Data provided section start

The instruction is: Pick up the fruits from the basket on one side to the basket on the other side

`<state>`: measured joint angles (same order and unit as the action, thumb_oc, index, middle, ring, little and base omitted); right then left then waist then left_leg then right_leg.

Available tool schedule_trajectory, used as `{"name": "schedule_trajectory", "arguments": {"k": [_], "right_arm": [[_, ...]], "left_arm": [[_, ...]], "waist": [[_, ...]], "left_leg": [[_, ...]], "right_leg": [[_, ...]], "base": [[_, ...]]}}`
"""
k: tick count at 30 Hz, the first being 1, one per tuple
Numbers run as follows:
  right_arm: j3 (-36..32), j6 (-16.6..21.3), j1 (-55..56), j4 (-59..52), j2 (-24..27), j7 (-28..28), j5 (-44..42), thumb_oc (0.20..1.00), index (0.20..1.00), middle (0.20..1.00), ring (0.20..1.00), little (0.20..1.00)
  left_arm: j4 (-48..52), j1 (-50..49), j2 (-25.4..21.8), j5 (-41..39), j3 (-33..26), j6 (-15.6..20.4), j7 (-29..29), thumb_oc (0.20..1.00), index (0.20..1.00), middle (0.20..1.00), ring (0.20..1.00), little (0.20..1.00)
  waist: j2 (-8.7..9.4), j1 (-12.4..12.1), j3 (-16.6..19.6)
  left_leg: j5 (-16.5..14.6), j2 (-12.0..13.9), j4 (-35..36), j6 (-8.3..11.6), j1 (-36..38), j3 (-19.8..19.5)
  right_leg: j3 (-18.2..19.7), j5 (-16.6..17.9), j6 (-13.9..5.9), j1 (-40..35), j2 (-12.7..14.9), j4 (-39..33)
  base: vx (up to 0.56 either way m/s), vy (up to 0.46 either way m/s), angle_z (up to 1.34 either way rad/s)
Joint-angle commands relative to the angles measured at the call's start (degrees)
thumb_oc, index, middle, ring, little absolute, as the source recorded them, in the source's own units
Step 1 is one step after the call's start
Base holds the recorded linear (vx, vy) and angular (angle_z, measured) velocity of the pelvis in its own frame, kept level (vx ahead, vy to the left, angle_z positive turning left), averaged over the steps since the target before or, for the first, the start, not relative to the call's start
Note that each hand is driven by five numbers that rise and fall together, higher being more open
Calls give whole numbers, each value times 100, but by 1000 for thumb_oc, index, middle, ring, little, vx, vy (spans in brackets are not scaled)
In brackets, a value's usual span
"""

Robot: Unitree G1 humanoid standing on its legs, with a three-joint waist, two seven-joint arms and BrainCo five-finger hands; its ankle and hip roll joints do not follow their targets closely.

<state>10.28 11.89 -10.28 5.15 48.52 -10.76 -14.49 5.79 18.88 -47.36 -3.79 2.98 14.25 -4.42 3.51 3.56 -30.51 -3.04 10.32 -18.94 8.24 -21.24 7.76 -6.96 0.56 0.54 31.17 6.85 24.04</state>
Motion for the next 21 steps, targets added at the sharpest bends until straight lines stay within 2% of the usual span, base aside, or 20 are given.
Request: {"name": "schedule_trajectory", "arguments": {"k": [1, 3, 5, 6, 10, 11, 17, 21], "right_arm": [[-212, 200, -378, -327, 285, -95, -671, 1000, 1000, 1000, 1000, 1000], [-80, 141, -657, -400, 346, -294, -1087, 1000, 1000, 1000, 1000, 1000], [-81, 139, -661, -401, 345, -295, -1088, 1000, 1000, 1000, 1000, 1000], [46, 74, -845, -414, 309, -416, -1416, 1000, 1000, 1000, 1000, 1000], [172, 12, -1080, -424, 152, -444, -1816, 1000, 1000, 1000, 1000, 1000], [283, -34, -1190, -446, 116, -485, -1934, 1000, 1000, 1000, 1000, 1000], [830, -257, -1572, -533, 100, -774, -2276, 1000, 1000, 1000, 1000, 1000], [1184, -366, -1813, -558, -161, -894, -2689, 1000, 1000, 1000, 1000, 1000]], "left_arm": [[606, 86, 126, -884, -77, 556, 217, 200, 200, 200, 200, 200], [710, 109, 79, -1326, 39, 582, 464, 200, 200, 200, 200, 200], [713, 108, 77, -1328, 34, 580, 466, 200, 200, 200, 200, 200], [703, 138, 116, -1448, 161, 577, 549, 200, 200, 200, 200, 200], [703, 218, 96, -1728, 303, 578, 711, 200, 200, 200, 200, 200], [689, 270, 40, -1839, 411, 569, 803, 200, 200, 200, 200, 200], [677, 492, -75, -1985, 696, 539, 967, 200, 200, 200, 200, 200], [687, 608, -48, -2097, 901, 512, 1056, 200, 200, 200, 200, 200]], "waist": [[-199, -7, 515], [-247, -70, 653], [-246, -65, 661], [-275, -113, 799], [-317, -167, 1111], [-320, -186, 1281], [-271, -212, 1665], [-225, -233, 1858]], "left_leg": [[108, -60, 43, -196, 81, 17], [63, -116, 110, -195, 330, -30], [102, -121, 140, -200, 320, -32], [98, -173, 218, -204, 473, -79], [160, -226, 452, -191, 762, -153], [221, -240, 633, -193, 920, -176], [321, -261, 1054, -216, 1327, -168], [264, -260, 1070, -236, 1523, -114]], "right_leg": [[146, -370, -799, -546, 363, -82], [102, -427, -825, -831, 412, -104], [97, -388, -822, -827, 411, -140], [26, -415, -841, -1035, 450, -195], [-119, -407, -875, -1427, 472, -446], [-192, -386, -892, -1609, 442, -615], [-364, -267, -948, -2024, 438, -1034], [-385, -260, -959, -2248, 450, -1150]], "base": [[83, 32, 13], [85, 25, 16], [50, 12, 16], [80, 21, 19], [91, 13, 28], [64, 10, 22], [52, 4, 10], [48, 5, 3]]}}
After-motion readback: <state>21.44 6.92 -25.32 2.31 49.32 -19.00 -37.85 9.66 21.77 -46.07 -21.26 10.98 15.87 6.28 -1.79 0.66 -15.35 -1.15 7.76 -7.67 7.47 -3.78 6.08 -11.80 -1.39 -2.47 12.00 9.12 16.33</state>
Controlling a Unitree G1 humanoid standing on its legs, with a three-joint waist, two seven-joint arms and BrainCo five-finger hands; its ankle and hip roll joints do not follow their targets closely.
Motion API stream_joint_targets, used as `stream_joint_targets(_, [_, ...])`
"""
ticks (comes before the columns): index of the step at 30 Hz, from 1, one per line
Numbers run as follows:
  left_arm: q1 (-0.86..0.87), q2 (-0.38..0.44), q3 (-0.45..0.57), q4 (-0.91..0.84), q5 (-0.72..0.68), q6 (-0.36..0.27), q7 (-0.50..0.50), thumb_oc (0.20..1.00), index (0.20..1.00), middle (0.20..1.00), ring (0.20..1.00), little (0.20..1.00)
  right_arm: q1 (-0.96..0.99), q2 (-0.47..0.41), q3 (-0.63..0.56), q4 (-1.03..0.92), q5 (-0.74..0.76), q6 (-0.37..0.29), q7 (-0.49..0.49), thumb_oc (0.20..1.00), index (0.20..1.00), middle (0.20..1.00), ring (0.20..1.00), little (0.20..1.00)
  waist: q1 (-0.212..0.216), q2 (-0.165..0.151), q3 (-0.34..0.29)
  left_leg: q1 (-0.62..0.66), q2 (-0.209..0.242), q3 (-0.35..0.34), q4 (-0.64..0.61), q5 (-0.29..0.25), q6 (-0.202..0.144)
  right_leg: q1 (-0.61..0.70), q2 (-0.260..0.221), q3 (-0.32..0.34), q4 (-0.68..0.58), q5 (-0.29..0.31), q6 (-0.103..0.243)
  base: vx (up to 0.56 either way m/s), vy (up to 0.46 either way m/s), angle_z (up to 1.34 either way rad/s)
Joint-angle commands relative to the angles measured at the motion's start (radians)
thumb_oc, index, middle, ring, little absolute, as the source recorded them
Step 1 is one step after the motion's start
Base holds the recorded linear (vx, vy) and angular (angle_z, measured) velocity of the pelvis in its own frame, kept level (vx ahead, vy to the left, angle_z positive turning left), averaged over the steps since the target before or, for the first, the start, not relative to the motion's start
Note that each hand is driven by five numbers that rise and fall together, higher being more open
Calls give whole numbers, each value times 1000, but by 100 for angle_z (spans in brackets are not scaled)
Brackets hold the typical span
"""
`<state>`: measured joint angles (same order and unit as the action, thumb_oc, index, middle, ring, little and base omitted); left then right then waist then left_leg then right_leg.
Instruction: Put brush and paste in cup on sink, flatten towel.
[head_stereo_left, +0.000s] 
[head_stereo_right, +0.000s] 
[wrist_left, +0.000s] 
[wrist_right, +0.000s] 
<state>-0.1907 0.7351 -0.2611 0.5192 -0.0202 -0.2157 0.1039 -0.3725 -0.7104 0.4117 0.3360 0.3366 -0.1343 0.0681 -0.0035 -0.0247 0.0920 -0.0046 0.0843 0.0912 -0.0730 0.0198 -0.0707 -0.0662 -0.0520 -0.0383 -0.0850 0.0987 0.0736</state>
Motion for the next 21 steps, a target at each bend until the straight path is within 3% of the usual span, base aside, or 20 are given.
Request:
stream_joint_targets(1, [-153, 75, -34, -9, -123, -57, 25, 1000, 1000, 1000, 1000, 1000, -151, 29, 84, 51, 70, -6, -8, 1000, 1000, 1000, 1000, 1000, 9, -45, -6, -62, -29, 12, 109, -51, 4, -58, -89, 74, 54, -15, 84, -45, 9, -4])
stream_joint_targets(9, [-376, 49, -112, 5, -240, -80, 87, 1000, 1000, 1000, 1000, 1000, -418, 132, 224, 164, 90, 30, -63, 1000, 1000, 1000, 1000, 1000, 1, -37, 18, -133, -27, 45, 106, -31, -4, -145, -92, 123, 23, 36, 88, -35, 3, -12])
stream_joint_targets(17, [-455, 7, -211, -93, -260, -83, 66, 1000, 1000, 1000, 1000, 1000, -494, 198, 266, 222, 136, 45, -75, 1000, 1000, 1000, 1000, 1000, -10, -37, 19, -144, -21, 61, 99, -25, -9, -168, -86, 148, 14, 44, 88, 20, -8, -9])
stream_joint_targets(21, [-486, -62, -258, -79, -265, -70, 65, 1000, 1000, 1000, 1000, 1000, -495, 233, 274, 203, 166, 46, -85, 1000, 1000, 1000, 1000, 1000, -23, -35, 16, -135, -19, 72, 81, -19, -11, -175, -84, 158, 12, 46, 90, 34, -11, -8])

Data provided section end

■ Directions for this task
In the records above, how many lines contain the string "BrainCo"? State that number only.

■ Answer space
2